Mobilizadores COEP – No que consiste o Projeto “Cisterna nas Escolas”? Quais seus objetivos e metas quantitativas ?

R.: O projeto Cisterna nas Escolas se insere nas iniciativas de convivência com o Semiárido e parte de questões e problemas existentes na região. O problema básico é a falta de água potável em muitas escolas do Brasil e em especial no Semiárido, o que chega a inviabilizar o funcionamento das unidades e concretizar o desrespeito aos direitos das crianças e adolescentes.

O que se pretende é que a cisterna seja um embrião de um processo sistemático e constante de abastecimento de água nas escolas, em respeito aos direitos das crianças e adolescentes. A partir das cisternas, há debates e experimentações de processos de educação contextualizada, levando para a escola o debate da convivência com o Semiárido.

Estamos trabalhando na perspectiva de construir em torno de 800 cisternas em escolas de todo o Semiárido, não se computando neste total a experiência piloto realizada na Bahia, através de uma parceria entre o Ministério do Desenvolvimento Social (MDS), a ASA e o governo estadual.

Mobilizadores COEP – Que entidades estão envolvidas na implantação da iniciativa e qual o papel de cada uma?

R.: Temos vários parceiros que cumprem diferentes funções para que o projeto seja colocado em prática. O Ministério do Desenvolvimento Social e Combate à Fome (MDS), a Cooperação Espanhola [parceria entre os governos brasileiro e espanhol] e os governos estaduais são os parceiros na construção da proposta e seu financiamento; a ASA Brasil e suas entidades de base são responsáveis pela implementação e efetivação da proposta nas escolas e municípios; o Fundo das Nações Unidas para a Infância (Unicef) é responsável pela assessoria técnica, gestação da proposta e elaboração e publicação de materiais didáticos juntamente com a ASA; o Conselho Nacional de Segurança Alimentar e Nutricional (Consea) é responsável por inserir a questão nos processos de elaboração e acompanhamento de políticas públicas; e as prefeituras liberam as escolas e os professores para os processos de formação, além de assinarem protocolos de compromisso pela continuidade do abastecimento de água nas escolas.

Mobilizadores COEP – Por que decidiram implantar o projeto em escolas? De que forma os alunos e professores são envolvidos na iniciativa?

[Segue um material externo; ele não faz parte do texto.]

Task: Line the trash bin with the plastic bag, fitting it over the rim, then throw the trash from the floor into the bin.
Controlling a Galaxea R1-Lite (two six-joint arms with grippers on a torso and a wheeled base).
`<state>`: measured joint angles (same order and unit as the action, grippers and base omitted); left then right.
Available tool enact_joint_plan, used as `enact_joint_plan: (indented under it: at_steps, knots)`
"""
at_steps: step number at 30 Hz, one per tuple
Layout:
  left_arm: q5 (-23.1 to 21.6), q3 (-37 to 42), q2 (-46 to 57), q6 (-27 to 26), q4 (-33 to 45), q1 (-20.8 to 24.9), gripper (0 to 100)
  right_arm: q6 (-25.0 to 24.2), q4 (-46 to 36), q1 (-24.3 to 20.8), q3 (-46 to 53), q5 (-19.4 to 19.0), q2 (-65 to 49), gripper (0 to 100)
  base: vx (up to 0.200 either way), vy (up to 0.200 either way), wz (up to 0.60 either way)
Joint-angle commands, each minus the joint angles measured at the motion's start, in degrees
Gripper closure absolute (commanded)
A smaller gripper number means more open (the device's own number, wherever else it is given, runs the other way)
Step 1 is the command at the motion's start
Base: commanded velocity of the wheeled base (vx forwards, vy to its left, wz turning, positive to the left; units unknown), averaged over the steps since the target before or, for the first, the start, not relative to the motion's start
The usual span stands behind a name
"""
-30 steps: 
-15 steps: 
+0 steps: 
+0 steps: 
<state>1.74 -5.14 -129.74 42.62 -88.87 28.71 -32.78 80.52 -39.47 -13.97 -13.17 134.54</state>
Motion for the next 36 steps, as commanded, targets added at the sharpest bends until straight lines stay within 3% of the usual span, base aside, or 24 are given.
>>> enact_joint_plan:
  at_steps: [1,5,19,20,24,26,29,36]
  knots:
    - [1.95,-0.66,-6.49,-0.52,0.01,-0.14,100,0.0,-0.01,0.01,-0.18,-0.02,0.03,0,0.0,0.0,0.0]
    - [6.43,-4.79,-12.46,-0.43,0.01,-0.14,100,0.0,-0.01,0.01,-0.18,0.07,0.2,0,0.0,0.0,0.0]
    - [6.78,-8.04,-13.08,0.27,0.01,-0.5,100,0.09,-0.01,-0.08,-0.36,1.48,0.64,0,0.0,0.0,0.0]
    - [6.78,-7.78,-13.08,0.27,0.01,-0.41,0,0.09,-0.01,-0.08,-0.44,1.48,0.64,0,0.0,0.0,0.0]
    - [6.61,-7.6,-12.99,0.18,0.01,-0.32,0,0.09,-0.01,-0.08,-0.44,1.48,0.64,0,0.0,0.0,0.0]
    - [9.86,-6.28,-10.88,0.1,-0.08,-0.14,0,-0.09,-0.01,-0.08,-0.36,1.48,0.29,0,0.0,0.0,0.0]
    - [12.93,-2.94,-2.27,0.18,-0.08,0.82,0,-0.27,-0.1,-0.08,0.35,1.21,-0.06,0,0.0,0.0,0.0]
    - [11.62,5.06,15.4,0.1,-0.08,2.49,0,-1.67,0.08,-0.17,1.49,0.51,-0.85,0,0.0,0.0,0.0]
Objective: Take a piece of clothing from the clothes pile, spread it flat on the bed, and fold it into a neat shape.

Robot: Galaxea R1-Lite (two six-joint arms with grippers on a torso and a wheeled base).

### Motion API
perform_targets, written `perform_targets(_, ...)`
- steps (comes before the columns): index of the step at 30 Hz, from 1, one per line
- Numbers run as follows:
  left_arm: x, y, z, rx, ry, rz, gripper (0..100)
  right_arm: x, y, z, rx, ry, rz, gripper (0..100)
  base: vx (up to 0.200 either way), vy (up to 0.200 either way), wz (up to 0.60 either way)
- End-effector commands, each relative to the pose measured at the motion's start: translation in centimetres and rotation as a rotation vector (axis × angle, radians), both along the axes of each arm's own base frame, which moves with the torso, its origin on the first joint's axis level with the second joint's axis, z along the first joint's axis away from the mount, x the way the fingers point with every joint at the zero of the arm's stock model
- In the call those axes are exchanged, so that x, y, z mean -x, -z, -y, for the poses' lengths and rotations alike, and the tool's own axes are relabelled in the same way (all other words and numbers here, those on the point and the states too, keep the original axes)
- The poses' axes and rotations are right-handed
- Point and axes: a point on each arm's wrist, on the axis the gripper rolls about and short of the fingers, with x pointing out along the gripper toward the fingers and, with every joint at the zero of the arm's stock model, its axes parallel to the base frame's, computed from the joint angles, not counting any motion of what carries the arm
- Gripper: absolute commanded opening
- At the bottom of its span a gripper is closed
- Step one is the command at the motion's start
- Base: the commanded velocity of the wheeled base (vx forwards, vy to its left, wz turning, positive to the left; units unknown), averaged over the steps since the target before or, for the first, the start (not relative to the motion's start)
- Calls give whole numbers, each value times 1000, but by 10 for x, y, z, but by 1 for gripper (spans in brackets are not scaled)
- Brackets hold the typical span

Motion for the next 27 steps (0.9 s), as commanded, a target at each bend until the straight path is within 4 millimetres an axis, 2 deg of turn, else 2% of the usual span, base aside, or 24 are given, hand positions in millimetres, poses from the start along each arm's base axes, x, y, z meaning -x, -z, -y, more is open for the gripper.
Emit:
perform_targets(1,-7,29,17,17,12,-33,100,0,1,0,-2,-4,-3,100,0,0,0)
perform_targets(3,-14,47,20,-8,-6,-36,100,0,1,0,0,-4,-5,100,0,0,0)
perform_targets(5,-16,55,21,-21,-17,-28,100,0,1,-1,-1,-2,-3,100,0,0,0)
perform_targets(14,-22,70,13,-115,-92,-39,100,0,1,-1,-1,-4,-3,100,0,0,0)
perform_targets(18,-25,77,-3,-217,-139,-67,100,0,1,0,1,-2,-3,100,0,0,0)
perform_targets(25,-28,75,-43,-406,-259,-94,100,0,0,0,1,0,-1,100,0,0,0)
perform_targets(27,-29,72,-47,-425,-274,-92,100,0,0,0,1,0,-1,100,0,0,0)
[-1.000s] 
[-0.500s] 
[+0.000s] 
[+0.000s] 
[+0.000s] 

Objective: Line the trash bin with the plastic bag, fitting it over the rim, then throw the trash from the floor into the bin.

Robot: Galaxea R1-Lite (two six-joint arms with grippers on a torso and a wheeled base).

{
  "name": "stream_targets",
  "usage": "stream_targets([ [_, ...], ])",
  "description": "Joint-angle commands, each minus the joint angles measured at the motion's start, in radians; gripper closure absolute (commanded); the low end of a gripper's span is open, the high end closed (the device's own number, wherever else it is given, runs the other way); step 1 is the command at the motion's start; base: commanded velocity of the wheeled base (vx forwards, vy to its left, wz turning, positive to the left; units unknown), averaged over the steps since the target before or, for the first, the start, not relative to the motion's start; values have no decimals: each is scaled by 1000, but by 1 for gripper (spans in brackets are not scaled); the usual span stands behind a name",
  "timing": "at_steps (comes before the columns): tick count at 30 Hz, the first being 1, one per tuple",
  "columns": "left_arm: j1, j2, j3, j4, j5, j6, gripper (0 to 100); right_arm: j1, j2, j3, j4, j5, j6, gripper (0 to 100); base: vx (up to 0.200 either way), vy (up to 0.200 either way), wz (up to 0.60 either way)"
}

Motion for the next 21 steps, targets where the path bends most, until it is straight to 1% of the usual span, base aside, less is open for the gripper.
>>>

R.: A decisão de trabalhar com cisternas nas escolas é uma decorrência lógica da proposta de convivência com o Semiárido e das cisternas como um elemento central nesse contexto. Nada mais lógico, na leitura da ASA, do que construir cisterna nas escolas. Se a família está dotada de uma cisterna e, assim, tem acesso à água de qualidade, seria ilógico e inconsequente que a criança não tivesse acesso a esse direito na escola. É um desrespeito frontal aos direitos das crianças e adolescentes que as escolas não funcionem por falta de água.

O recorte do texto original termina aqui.